Social media can transform the solitary experience of writing a book into a joyous crowd-sourced event. I posted my excitement at doing this anthology on Facebook, asking friends what they’d like to see in the book. The generous outpouring of ideas helped shape the content of the volume you hold in your hands. A book became a movement.
Thanks to all my co-conspirators in this venture.
Elizabeth Vogt, the gifted editor who shaped the final product, honing the excess and enhancing the rest, moving me forward with a skillful combination of encouragement and patience. Publicists Rebecca Marsh and Sara Leonard, and marketers Lydia Hirt and Molly Fessenden.
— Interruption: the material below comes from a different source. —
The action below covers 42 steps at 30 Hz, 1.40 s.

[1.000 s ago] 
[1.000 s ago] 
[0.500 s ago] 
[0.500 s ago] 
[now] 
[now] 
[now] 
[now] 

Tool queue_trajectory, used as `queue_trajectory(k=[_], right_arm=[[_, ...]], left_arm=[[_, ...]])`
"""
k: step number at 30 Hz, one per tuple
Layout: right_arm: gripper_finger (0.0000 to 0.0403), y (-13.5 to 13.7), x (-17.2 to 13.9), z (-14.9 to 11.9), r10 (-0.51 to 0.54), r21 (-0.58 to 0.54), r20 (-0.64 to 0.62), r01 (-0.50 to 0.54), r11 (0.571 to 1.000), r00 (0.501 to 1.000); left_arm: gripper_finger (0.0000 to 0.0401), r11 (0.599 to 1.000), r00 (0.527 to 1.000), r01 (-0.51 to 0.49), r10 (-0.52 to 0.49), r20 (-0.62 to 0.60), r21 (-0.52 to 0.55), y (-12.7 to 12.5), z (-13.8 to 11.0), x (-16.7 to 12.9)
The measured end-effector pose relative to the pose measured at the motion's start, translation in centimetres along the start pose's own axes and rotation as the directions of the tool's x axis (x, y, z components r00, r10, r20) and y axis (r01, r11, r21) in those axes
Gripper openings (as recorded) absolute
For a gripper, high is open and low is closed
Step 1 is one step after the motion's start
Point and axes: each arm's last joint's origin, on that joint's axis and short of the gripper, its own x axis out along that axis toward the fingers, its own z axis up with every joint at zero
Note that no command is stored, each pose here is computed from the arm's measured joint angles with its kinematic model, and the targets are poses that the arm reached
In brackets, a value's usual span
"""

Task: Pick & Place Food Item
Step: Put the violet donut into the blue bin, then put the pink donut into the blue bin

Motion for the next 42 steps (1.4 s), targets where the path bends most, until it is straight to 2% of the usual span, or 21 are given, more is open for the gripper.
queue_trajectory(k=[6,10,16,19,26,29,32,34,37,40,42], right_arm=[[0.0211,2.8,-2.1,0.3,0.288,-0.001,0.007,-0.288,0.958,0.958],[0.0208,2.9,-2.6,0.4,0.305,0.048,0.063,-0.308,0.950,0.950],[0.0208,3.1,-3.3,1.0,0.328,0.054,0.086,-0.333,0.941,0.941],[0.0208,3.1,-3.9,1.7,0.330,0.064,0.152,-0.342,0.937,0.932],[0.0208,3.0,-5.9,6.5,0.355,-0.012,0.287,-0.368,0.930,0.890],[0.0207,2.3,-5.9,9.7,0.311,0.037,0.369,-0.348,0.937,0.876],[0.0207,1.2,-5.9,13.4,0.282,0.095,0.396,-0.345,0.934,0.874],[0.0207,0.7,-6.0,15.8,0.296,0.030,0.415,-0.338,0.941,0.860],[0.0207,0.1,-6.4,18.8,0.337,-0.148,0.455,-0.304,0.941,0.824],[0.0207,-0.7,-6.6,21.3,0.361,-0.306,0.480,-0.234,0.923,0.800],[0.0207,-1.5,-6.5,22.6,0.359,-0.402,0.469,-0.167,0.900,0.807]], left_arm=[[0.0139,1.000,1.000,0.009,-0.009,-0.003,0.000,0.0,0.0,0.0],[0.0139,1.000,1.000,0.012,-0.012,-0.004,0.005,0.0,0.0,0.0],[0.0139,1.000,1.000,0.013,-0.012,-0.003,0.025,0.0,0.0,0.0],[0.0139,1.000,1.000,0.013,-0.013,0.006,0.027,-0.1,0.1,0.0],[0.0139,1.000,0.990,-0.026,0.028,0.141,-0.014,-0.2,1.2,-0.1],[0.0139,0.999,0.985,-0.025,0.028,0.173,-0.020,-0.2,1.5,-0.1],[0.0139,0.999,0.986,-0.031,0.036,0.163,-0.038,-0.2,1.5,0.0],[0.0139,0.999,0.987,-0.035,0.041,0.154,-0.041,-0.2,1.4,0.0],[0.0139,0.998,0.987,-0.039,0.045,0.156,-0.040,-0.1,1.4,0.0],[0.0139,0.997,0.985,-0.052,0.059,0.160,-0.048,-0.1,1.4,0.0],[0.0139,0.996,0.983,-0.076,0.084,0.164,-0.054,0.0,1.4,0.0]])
I am deeply honored for this work to be part of the Penguin Classics collection, under the courageous vision of publisher Elda Rotor.
Early on the brilliant, passionate young women in the Matilda Joslyn Gage Girl Ambassador for Human Rights program explained to me how to be relevant. If I didn’t get the lesson, it’s not their fault.
Thanks to the Honors and Women/Gender Studies students—smart cookies to a person—in my “History of the Women’s Suffrage Movement” class at Syracuse University, who have shaped my ideas and insights over the last nineteen years, and especially to the last group, who read the manuscript critically as a textbook, making invaluable edits.
To Rachel Hendricks, who began working with me through a field study with the St. John Fisher Executive Leadership program and quickly proved herself so invaluable that I hired her at the end of the study. “You probably won’t be able to find this but . . .” I’d email her, and a short time later the obscure primary source would be in my in-box. Like every true artist, she thinks it’s easy. Thank you, Rachel. This book, seriously, would not be in your hands without Rachel.
To my wonderful daughter Beth, who, as my personal assistant, took care of all the practical details of my life, clearing the path so I could write, and keeping me angry about the dreadful state of our country with daily updates that fueled my writing. To my irreverently funny son Dave, whose sharp wit kept things in perspective.
Thanks to Blythe Bennett, who continues the guiding gifts of clarity and love. My old friends and neighbors in the collective across the street, Karen Mihalyi, Cindy Squillace, Jack Manno, and Dik Cool, for feeding me with nourishing food and the wisdom from your years of dedicated, focused work creating a blessed community.
I am privileged that my closest colleagues are also my closest friends. Jeanne Shenandoah, Freida Jacques, Louise Herne, who, along with the many other Haudenosaunee women who continue to model the path to an egalitarian society and the continuation of life on Mother Earth, just as they showed the way to our feminist foremothers. Olivia Cousins, enthusiastically offering a platform for testing my analysis of the movement’s racism, and Betty Jacobs, who twice brought me to United Nations–related events to share the story of the Haudenosaunee influence on women’s rights. Michele Jones Galvin, who inspired with the spirit of her ancestor, Harriet Tubman. Theresa Corrigan, Bobbie Frances, Kath and James Fathers, Mary Ellen Kavanaugh, William Sunderlin, Phil Arnold, and Sandy Big Tree, who listened, discussed, and encouraged along the way. The synapse-popping sessions with Robin Kimmerer, Valerie Luzadis, Bill Wallauer, and Kristin Mosher, fueling our thoughts with great food.
Thanks to all my mentors who worked to school me in what to look for and how to think about what I saw. They are to be thanked for that which is good and true in these pages; I singly take responsibility for the warts.
Librarians, so many over the years, whose gift is bringing the world of words to our fingertips. One example, a placeholder for the rest, is Lisa Caprino, Reference Services Assistant at The Huntington Library, who transcribed and sent a letter when a copy could not be made without curatorial permission.
Michael Patrick Hearn, who generously shares his research finds—some of which are in this book—as a colleague and friend.
Friends and family and colleagues galore, a selection singled out. I ask the rest of you to forgive me for remembering your smart thoughts but neglecting to write down the instigator.
And to the Parkland students, who have inspired me, with your fearless and articulate calling out BS, to write from the very edge of what I know—and feel.